Got skunked this am  ,just a few blues 12 inchers. Saw a few small pompano landed by 
fellow anglers but thats about it.The water
must have been to clean. Maybe I will give a try later today or in the am.  
T------Lines

Kozlow


----------



## emanuel (Apr 2, 2002)

Where exactly are you in Florida? I'm getting skunked here in Georgia, repeatedly. I haven't caught s$*t since I got here. I'm thinking of going to Florida in the next month or so. I'd like a cooler full of pompano, whiting and trout if I could manage it.


----------



## Kozlow (Oct 25, 2002)

http://maps.yahoo.com/py/maps.py?Pyt=Tmap&&csz=Indialantic+FL+&Get%A0Map=Get+Map 
Pompono catches sould be picking up soon I hope, usually they do mid to late Jan.
What part of the Sunshine State were you
planning to visit.

T-----Lines

Kozlow


----------



## emanuel (Apr 2, 2002)

Probably the area you're in. I've been thinking of moving to California or Florida. Of course, wherever we move, the beach has to be nearby. So, I am thinking of going down your way in my explorations. Good fishing is a priority in my decision making. According to Mapquest, it's about 5-6 hour drive from here, so I'll be looking into it.


----------



## Kozlow (Oct 25, 2002)

If you plan on coming this way let me know we
can try to fill 2 coolers.  Once you get the the itch to fish location is always a
priority.Im sure you saw on the link there's
water all around and great fishing as well,
and winter never comes.Not like up north .eek: :. :Im originally from Pittsburgh PA. so i love it here never going
back.

Well let me know if your trip takes place. 

Tight----Lines

Kozlow


----------



## Beachbms (Jan 10, 2003)

I'm from the pacific northwest, moved here 3 years ago and will never go back eather. the weather is awsome and the fishing is fantastic.


----------



## emanuel (Apr 2, 2002)

I caught a few small pompano this summer in Myrtle Beach, but I'd like to catch some bigger ones.

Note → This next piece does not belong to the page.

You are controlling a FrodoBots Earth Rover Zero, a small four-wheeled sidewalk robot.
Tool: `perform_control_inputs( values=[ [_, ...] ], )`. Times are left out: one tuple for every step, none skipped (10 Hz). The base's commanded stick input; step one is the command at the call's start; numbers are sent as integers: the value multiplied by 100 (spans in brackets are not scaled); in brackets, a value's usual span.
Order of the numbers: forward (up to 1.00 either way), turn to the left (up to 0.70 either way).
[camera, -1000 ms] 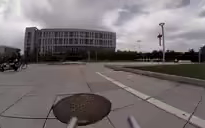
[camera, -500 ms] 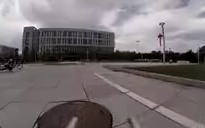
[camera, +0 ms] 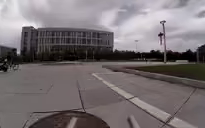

Lately, it's been too cold to catch anything. Today I had to settle for castnetting mullet. Caught enought bait to fill the freezer. Couple small pinfish and croaker came up with them, but everything else has hightailed it south. I have a feeling the fish are smarter than I am.

I'd really like to find a job in the summer working a charter boat as a mate. I suppose I'll have to pay my dues fileting fish for tourists, but oh well.


----------



## Kozlow (Oct 25, 2002)

Emanuel
You might if you come down this way stop at the Port of Canaverl at some of the charters
there.Just a suggestion.

T<--------->Lines
Kozlow


----------